Le jet-stream, moteur de cette configuration atypique

Des études avaient déjà anticipé ce type d'évolution dès 2023
Plusieurs travaux indiquent que ces épisodes simultanés (froid marqué en Amérique du Nord et excès d’eau en Europe) sont associés à cette configuration particulière de la circulation atmosphérique.
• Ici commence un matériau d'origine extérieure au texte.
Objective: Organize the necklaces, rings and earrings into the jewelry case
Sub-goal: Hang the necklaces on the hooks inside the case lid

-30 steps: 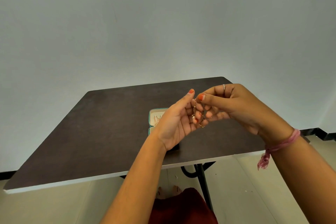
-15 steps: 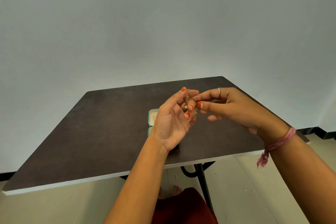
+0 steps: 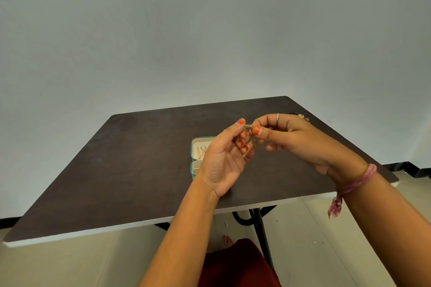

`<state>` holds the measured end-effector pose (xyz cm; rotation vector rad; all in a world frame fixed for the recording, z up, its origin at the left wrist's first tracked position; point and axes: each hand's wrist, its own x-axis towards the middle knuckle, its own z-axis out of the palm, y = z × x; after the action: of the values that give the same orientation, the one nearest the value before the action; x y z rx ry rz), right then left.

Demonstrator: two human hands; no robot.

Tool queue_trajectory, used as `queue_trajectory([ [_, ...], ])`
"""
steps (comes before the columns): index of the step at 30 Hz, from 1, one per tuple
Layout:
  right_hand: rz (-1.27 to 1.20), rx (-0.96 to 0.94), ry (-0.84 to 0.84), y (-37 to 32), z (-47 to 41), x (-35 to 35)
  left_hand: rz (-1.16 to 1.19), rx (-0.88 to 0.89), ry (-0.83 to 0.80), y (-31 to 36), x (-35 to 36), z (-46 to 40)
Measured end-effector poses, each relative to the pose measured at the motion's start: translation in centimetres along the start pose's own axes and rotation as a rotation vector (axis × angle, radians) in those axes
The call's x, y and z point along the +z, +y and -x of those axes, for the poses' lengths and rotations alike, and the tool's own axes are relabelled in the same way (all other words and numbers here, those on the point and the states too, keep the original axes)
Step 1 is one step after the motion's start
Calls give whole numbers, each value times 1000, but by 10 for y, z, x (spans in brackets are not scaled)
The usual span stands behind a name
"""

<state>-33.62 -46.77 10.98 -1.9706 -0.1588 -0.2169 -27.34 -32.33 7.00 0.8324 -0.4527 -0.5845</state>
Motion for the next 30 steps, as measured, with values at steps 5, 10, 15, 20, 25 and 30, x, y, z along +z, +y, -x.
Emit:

Une étude de 2023 (1) met notamment en évidence une probabilité plus élevée d’épisodes très humides en Europe de l’Ouest et du Sud lorsque l’est des États-Unis subit une vague de froid, signe d’une organisation à grande échelle.
D’autres recherches (2) rappellent qu’avec le réchauffement climatique, l’atmosphère peut contenir davantage de vapeur d’eau. Lorsque le rail dépressionnaire se met en place, ce surplus d’humidité peut contribuer à renforcer l’intensité des pluies et donc les cumuls, à dynamique égale.
Ce type de configuration n’est pas inédit mais ne se reproduit pas chaque année. En revanche, dans le contexte du changement climatique, des hivers plus contrastés et plus durables pourraient devenir plus fréquents, avec des impacts plus marqués lorsque la circulation atmosphérique se bloque plusieurs jours ou semaines sur un même schéma.